驾驶室狭窄,腿都伸不直,他蜷缩着,盖上带着机油味的被子。
夜里的停车场很安静,他透过挡风玻璃看着天上,久久无法入睡。
第二天,他眼睛布满红血丝。
出车时,王大脑袋和大陈看到他,眼神挑衅。
陆承安视而不见。
中午在路边店吃饭时,他听到其他桌的司机议论。
“听说了吗?王大脑袋放话了,要让陆承安在运输队待不下去。”
“为啥啊?”
“还能为啥,看他不顺眼呗,听说王大脑袋他舅是交通局的……”
陆承安放下筷子,没了胃口。
下午回到运输队,他去洗车。
正拿着水管冲洗轮胎,王大脑袋和另外几个人走了过来。
“陆承安。”王大脑袋双手插兜,吊儿郎当站到他面前,“哥几个商量了一下,这宿舍,你不能再住了。”
陆承安关掉水龙头,看着他。
“为什么?”
“不为什么,看你不爽。”王大脑袋扬着下巴,“你一个犯过错误的,跟我们住一起,晦气!”
旁边几个人附和着,“就是,滚出宿舍。”
“运输队不欢迎你这种货色!”
陆承安握紧了手里的水管。
他看着眼前这几张充满恶意的脸,气愤不已。
按照以前的性格,他早就把他们打趴下了。
但是他不能。
他松开水管,水管掉在地上,溅起一片水花。
“行。”他听到自己干涩的声音,“我搬。”
他转身要走,王大脑袋却拦住他,“等等。”
“还有事?”
“把你那堆破烂也带走。”王大脑袋指了指宿舍楼方向,“别占着地方。”
陆承安闭了闭眼,深吸一口气,朝着宿舍楼走去。王大脑袋几个人跟在他身后。
他走进宿舍,开始收拾自己仅有的几件物品。
几件旧衣服,一个搪瓷缸,一双备用胶鞋。
他把这些东西塞进那个帆布提包。
王大脑袋抱着胳膊靠在门框上看着,嘴里叼着烟。
“快点,磨蹭什么?”
陆承安拉上提包拉链,拎起来,走向门口。
“让开。”他对堵在门口的王大脑袋说。
王大脑袋慢悠悠的侧过身,在他经过时,突然伸脚一绊。
陆承安猝不及防,提包脱手飞出,东西散落一地。
搪瓷缸滚出去老远。
周围响起一阵哄笑。
陆承安保持着弯腰的姿势,僵在那里。
他慢慢直起身,没有去看王大脑袋得意的脸,而是走向那个滚远的搪瓷缸。
就在这时,他眼角的余光瞥见了不远处站着两个人。
他动作顿住,缓缓转过头。
林灿如和一个戴着眼镜的年轻男人站在停车场边缘,显然是刚从那辆黑色的桑塔纳上下来。
她手里拿着一个笔记本,似乎正在和同伴说着什么,目光正好落在他这边。
她穿着简单的白色衬衫和灰色长裤,头发挽在脑后,清秀的脸上没什么表情,就那样静静的看着他。
他伸出的手僵在半空,捡也不是,不捡也不是。
林灿如的目光在他身上停留了大约两秒钟,那目光里没有任何情绪,就像看着一个完全陌生的人。

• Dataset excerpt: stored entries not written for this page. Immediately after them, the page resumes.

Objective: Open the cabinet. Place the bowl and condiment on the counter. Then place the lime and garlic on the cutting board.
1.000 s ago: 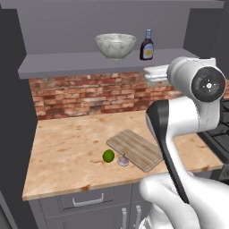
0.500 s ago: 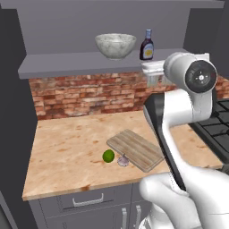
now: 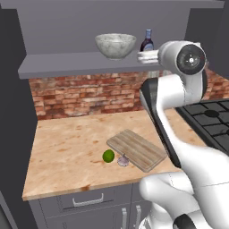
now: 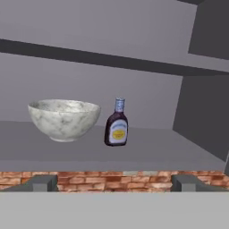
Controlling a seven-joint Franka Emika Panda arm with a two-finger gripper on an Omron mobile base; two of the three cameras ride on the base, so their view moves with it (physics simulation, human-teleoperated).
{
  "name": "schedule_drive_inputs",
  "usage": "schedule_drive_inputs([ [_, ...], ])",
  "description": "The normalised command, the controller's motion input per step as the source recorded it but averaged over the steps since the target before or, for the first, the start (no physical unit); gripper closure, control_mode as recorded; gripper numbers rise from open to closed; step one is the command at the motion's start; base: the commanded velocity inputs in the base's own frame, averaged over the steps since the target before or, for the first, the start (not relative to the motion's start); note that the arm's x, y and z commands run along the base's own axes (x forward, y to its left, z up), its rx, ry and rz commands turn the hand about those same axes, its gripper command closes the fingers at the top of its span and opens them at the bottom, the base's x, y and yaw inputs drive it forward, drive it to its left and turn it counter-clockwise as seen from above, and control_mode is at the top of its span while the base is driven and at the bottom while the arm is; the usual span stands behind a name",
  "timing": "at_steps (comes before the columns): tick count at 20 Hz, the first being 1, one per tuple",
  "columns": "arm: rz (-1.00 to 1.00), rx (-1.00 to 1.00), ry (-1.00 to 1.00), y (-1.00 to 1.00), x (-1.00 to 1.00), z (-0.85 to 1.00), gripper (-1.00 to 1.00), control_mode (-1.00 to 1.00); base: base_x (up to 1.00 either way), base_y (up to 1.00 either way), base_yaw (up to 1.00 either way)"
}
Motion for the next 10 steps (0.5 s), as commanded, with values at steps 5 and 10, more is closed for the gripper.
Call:
schedule_drive_inputs([
  [5,0.00,0.01,0.01,-0.02,0.37,0.20,-1.00,-1.00,0.00,0.00,0.00],
  [10,0.00,0.00,-0.03,-0.01,0.14,-0.02,-1.00,-1.00,0.00,0.00,0.00],
])
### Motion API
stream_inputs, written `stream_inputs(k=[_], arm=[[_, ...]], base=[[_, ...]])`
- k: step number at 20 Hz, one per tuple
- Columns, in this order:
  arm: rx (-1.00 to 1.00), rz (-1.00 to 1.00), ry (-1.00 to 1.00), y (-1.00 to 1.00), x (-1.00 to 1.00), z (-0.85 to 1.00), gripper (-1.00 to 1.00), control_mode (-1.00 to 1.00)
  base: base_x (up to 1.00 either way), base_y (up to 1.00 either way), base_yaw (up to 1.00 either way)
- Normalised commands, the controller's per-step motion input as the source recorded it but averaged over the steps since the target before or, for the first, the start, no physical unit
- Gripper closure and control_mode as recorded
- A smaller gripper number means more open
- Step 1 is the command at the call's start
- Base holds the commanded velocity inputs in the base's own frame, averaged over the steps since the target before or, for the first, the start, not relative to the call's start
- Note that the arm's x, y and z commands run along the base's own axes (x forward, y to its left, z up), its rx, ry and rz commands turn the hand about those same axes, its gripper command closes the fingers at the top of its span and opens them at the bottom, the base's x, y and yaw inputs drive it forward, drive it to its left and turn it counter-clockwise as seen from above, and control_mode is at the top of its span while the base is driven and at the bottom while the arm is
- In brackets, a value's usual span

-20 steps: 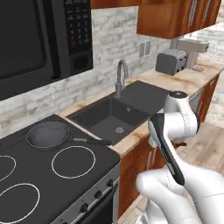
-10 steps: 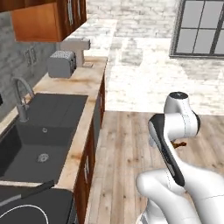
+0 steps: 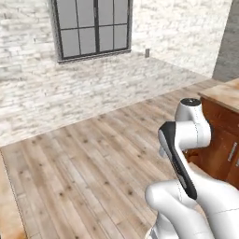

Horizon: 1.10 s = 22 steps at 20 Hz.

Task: Take the chicken drumsticks from the pan and place one on each plate on the dining counter.

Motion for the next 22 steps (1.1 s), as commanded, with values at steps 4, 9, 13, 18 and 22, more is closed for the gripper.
stream_inputs(k=[4, 9, 13, 18, 22], arm=[[0.0, 0.0, 0.0, 0.0, 0.0, 0.0, 1.0, 1.0], [0.0, 0.0, 0.0, 0.0, 0.0, 0.0, 1.0, 1.0], [0.0, 0.0, 0.0, 0.0, 0.0, 0.0, 1.0, 1.0], [0.0, 0.0, 0.0, 0.0, 0.0, 0.0, 1.0, 1.0], [0.0, 0.0, 0.0, 0.0, 0.0, 0.0, 1.0, 1.0]], base=[[0.52, 0.01, -0.71], [1.0, 0.0, -0.09], [1.0, 0.19, 0.0], [1.0, 0.35, -0.04], [1.0, 0.32, -0.24]])
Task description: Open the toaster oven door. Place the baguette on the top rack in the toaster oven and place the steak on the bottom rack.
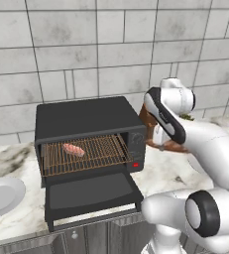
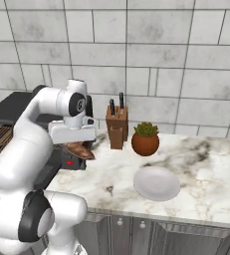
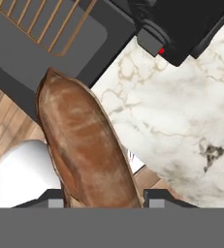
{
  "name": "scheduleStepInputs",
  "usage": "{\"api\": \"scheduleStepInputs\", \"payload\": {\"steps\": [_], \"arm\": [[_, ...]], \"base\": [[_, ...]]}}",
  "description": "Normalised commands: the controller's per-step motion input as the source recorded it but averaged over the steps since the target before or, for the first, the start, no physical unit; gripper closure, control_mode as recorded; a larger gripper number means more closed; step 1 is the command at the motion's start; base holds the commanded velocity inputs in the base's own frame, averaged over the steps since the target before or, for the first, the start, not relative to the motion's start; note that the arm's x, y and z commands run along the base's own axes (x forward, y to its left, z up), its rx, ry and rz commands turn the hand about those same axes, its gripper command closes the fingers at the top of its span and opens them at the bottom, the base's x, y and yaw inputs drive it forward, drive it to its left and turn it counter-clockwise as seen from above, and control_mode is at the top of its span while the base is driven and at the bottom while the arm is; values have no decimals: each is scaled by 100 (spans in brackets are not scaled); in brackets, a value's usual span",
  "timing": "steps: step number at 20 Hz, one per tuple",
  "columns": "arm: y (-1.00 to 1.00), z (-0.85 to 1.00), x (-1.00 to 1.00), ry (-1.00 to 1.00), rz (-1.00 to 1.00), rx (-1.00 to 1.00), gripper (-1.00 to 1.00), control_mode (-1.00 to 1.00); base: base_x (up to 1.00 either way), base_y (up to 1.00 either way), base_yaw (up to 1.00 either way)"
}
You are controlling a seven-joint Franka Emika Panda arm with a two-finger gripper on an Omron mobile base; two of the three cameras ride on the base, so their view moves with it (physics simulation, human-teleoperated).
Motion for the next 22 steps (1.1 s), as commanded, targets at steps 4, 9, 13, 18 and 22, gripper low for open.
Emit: {"api": "scheduleStepInputs", "payload": {"steps": [4, 9, 13, 18, 22], "arm": [[53, 0, 0, 0, 9, 0, 100, -100], [58, 2, 0, 0, 13, 0, 100, -100], [68, 0, 2, 0, 10, -2, 100, -100], [62, 0, 1, 0, 8, 0, 100, -100], [61, 0, 11, 0, 2, 0, 100, -100]], "base": [[0, 0, 0], [0, 0, 0], [0, 0, 0], [0, 0, 0], [0, 0, 0]]}}
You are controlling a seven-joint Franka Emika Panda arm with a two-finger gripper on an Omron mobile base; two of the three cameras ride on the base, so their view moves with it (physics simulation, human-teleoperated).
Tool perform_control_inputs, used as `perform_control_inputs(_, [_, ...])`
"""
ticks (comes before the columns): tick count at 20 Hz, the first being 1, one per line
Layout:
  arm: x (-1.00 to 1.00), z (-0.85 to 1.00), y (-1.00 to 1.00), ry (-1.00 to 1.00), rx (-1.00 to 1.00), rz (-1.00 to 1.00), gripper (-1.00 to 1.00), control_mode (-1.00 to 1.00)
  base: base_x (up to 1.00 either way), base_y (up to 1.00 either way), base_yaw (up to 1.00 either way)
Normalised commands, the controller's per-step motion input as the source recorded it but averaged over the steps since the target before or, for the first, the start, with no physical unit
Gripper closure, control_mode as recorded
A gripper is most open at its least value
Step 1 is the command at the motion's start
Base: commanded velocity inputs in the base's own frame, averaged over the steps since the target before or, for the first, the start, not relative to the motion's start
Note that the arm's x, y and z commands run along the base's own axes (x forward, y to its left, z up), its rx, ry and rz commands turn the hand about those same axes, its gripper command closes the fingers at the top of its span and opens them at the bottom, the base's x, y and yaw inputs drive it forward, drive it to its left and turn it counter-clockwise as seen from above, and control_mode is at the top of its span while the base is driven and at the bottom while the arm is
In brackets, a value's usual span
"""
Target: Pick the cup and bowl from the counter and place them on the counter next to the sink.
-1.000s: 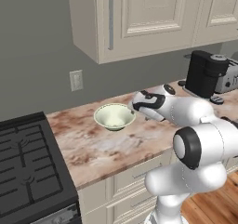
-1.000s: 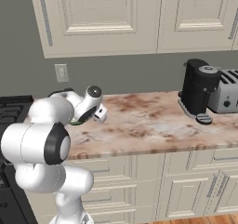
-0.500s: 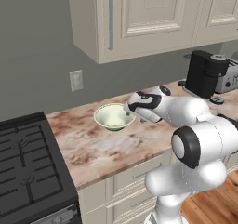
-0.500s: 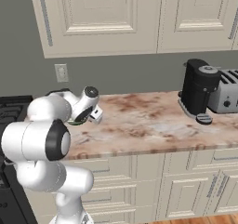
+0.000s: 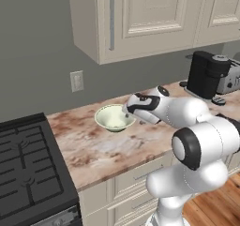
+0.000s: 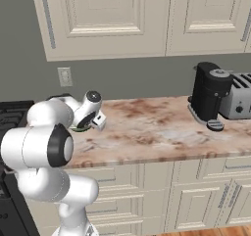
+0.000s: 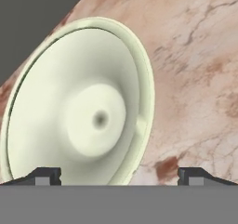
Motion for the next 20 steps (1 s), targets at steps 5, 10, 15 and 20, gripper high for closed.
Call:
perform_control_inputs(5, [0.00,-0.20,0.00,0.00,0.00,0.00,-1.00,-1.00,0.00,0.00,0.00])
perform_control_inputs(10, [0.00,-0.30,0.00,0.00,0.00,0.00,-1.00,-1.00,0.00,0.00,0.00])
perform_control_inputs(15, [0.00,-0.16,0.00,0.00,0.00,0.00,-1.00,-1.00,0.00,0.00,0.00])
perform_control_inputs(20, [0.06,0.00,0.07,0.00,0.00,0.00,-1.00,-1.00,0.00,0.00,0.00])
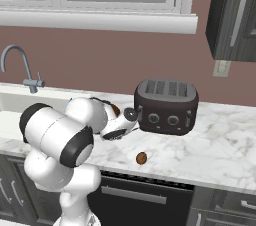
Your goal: Gather the eggs and milk located in the vicinity of the sink area and place them right next to the bowl.
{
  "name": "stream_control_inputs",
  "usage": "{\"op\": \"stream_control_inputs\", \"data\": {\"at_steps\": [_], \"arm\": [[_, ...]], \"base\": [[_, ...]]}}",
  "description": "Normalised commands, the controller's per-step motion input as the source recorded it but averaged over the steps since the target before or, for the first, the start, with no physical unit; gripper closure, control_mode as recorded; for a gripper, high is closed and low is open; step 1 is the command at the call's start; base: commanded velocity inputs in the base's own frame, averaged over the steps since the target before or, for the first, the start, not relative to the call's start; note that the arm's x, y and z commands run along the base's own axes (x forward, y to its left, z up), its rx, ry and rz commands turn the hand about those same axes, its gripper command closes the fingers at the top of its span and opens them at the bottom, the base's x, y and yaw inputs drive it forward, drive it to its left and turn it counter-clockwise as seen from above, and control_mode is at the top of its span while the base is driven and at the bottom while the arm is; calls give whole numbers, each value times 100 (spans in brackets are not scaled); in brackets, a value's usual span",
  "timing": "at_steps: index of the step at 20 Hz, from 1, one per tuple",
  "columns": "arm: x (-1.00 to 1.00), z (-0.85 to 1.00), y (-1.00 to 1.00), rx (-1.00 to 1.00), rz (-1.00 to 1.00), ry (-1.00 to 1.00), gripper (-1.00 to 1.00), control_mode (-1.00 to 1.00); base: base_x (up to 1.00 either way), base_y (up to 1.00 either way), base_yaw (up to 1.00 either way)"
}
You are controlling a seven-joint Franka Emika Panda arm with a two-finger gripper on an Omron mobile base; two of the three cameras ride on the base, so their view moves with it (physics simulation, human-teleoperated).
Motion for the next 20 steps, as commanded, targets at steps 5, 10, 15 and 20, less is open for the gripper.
{"op": "stream_control_inputs", "data": {"at_steps": [5, 10, 15, 20], "arm": [[0, 2, -3, 0, 0, 0, -100, -100], [-14, 19, -4, 0, -1, 3, -100, -100], [-46, 31, -17, 0, -13, 9, -100, -100], [-23, 41, -11, 0, -26, 28, -100, -100]], "base": [[0, 0, 0], [0, 0, 0], [0, 0, 0], [0, 0, 0]]}}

然后,她平静的转回头,对身边的同伴说了句什么,两人转身朝着运输队办公室的方向走去。
她甚至没有再多看他一眼。
陆承安维持着那个僵硬的姿势,直到她的背影消失在办公室门口。
哄笑声不知何时已经停了,王大脑袋他们也注意到了刚才的情况,表情有些奇怪。
陆承安猛的弯腰,一把抓起那个搪瓷缸,看也不看地上的其他东西,拎起空了一半的提包,狼狈的跑出运输大院。
他一路跑到大路边,扶着栏杆,大口大口喘气。
为什么偏偏让她看到自己最不堪,最狼狈的样子?
“承安?”身后传来一道声音。
陆承安转过头,看到了母亲张桂兰。